* **Your instructions**
Check the data underneath for lines holding the word "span", and state only how many you find.

* **Data segment**
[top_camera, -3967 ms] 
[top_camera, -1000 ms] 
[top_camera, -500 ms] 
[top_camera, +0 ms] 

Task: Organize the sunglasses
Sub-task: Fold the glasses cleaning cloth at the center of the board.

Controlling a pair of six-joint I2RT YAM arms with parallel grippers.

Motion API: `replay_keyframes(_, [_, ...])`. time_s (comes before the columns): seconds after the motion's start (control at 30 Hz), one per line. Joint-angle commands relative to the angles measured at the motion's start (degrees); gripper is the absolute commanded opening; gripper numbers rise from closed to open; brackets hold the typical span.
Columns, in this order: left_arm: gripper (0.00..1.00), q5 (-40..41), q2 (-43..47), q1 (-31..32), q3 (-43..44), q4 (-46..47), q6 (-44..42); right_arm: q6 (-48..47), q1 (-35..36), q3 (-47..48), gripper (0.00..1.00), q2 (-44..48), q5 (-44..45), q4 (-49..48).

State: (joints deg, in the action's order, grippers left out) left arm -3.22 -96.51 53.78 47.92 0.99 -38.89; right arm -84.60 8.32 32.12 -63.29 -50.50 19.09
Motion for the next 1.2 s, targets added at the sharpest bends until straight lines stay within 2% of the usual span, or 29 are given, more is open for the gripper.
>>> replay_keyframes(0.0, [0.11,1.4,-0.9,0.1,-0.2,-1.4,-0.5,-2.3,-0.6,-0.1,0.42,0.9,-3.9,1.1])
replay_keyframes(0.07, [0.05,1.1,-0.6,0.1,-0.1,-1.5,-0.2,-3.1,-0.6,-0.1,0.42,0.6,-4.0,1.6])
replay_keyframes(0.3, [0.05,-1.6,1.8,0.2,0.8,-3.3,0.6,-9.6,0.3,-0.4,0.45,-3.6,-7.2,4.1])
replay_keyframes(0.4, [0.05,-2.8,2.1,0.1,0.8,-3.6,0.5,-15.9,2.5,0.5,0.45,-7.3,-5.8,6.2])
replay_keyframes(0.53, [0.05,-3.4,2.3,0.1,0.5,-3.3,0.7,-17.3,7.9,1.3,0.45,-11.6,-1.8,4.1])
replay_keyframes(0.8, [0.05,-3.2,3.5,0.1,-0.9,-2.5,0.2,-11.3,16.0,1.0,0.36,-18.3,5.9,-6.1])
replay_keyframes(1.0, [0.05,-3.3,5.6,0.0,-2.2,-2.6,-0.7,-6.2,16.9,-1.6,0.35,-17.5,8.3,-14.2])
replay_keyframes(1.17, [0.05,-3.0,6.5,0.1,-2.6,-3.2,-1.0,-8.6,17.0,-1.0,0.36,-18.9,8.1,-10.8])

* **Exercise result**
2